Saturday, April 22, 2006

Tonight in our Tibetan Translation class we got an impromptu teaching on the activities of a bodhisattva. It seems there's a common phrase, repeated many times in the Tibetan texts: gTONG bSrUNG DAG sPEL - giving, protection, purifying and increasing. It's said that a bodhisattva does these four activities with respect to three things - his or her body, possessions, and store of goodness.

So earlier today, on the way from Tucson to Bowie, I was listening to NPR, and there was a story about Chernobyl. And that story started me thinking about a Robert Heinlein story, the Green Hills of Earth. The story I remember has a character who finds himself in a situation where he has to choose between entering a lethal radioactive environment, or allowing a terrible catastrophe to occur. He comes home in a lead coffin. There's a big ceremony - I think they dropped his coffin into the sun, because it wasn't safe to bring it back to Earth.

The thing about this story is that we don't have to look into the future for it - it's not really science fiction. When Chernobyl blew, it caught fire. The fire was sending lethal radioactive material up into the upper atmosphere. Firefighters were sent in. After ten days, they put out the fire. They all died, horribly. They all had to know that they weren't getting out of the firefighting effort alive. They did it anyway.

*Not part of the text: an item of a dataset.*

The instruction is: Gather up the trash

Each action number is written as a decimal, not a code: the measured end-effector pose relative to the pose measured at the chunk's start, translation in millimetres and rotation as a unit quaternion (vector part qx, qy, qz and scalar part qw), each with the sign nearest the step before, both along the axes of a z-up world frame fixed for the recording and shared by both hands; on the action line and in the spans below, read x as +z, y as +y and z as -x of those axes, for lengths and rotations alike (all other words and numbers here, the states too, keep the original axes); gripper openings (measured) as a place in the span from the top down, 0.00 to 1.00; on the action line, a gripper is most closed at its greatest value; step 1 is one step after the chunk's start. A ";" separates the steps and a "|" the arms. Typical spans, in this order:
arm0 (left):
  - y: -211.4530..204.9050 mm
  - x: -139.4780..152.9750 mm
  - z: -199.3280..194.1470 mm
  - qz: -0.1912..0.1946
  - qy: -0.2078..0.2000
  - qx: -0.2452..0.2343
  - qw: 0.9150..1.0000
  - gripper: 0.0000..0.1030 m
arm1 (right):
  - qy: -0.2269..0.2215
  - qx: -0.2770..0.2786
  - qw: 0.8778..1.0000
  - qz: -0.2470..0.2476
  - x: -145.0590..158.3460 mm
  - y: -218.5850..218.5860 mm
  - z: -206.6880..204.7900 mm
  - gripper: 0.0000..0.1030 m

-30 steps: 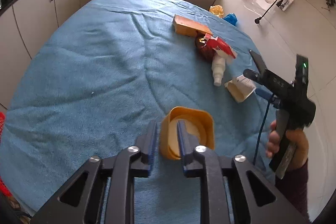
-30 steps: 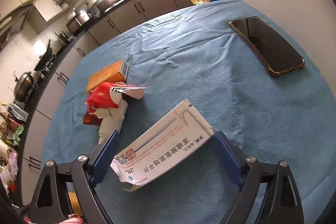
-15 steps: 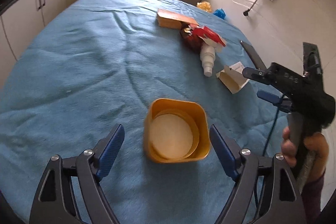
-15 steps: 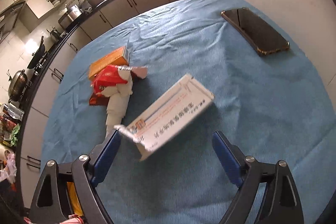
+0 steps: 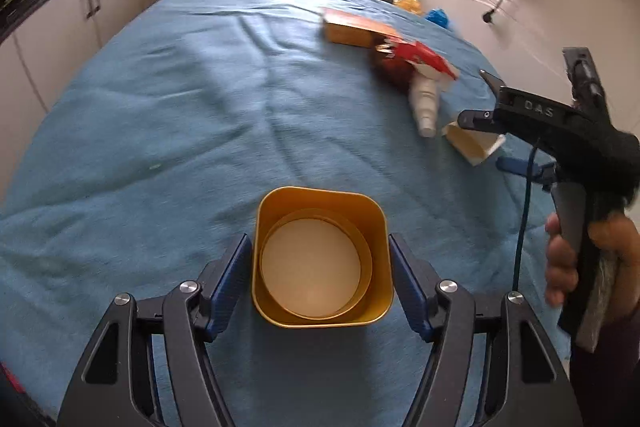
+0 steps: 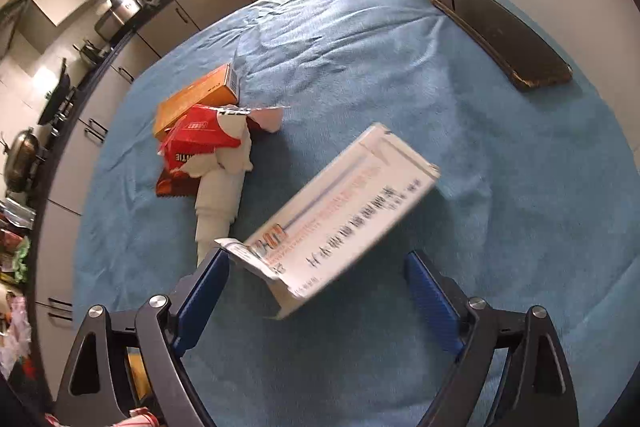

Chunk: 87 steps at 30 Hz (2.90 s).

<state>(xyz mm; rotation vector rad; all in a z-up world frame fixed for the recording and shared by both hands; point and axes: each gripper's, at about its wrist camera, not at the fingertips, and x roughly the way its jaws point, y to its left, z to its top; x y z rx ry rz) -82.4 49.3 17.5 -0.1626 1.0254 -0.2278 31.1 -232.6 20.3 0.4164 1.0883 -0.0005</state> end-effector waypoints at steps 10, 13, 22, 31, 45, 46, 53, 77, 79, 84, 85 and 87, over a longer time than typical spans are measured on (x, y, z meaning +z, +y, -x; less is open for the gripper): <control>42.5 1.0 22.7 0.010 -0.003 0.031 0.999 0.34 | 0.036 -0.022 0.994 0.104 -5.4 18.1 -51.3 0.10; 42.4 1.4 27.3 0.005 -0.007 0.027 1.000 0.34 | 0.036 0.003 0.988 0.147 -6.3 25.4 -54.3 0.25; 49.8 2.0 34.9 0.012 -0.008 0.028 1.000 0.34 | 0.012 0.058 0.991 0.116 0.1 -0.4 2.4 0.43; 40.7 -0.8 36.1 -0.019 -0.017 0.033 0.999 0.34 | -0.023 0.112 0.991 0.069 5.0 -2.7 76.3 0.33; 47.6 6.7 50.9 0.005 -0.039 0.057 0.998 0.37 | -0.048 0.093 0.989 0.100 -4.5 20.7 99.2 0.18; 49.3 8.6 52.3 0.005 -0.042 0.061 0.997 0.37 | -0.049 0.096 0.989 0.104 -4.5 21.3 99.6 0.19; 65.0 23.5 70.1 0.001 -0.059 0.084 0.995 0.37 | -0.065 0.099 0.987 0.106 -1.6 10.4 106.0 0.46; 102.0 38.5 106.6 -0.032 -0.090 0.148 0.984 0.37 | -0.145 0.169 0.975 0.027 32.7 61.0 145.9 0.46; 108.8 39.3 109.4 -0.033 -0.091 0.155 0.983 0.37 | -0.148 0.181 0.972 0.023 34.4 70.6 147.7 0.46; 131.2 39.7 114.8 -0.030 -0.091 0.178 0.979 0.37 | -0.152 0.208 0.966 0.018 36.7 94.0 149.0 0.46; 138.5 39.5 116.9 -0.031 -0.092 0.186 0.978 0.37 | -0.152 0.214 0.965 0.017 36.7 99.7 149.1 0.46; 151.6 38.9 120.3 -0.033 -0.092 0.201 0.975 0.37 | -0.151 0.225 0.963 0.014 37.3 110.4 147.7 0.46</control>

It's hard to really express the magnitude of what they did, because the honest truth is that they mitigated the damage caused by the disaster. It's hard to say what that meant in terms of lives saved - who personally benefited from what they did. They sacrificed their own lives, died horribly, to clean up a mess someone else made, because they knew it was the right thing to do. By all rights, there should have been a ceremony to honor what they did like the one in The Green Hills of Earth, watched by every person on Earth. But there wasn't. Maybe there was a ceremony like that in the U.S.S.R. - I don't know.

But anyway, the ceremony doesn't matter that much, except that it's an opportunity for us to admire what they did, and wonder if we have the courage to do the same in the same situation.

So tonight's teaching really hit home for me. We, personally, have seen real-world examples of the act of giving as it relates to one's own body.

2 Comments:

Anonymous Anonymous said...

rest assured that no such celebration happened. quite the contrary, they lied. they lied to their own people, to the firefighters, to the people of other countries affected by the fallout, to the world. it took weeks before they actually admitted that something went wrong.

even though i was a kid i remember the informations about the accident and its consequences in the former Czechoslovakia at that time were incomplete and confused, at best. e.g., people were told not to drink milk and most of the milk products were banned from the stores for a few weeks and nobody really told why (due to the iodine isotope I-131 half-time being 8 days).

most of the dead firefighters and soldiers who died from acute radiation poisoning had no idea what is really going on. they even poured water to 2000'C hot core, only to cause the second explosion (because it instantly decomposed to hydrogen and oxygen).

perhaps you should've picked a better example and not base your point on something you simply don't have enough information about..

Sunday, April 23, 2006 3:57:00 PM  
Anonymous Anonymous said...

I, too, loved that Heinlein story, and I, too, honored those brave, doomed firefighters in my heart.

The reason for honoring them ceremonially, I think, would be to show the world that such courage and sacrifice (whether well or mis-guided) should not be forgotten, that the humblest among us can rise to heights of heroism, given the occasion.

Thus, we can honor and validate our own intentions--although it is always to be hoped that we will not be called upon to go to such lengths and that if we are, the result will be the desired salvation.

BTW, Anonymous, milk would have been banned because of strontium-90(with a half-life of 29+ years), not iodine-131. Strontium is chemically very like calcium and so concentrates in milk products. Iodine-131 is likely to cause thyroid cancer, but its short half-life makes it less problematic than strontium, which persists long enough to cause serious problems for children, whose bones are still forming.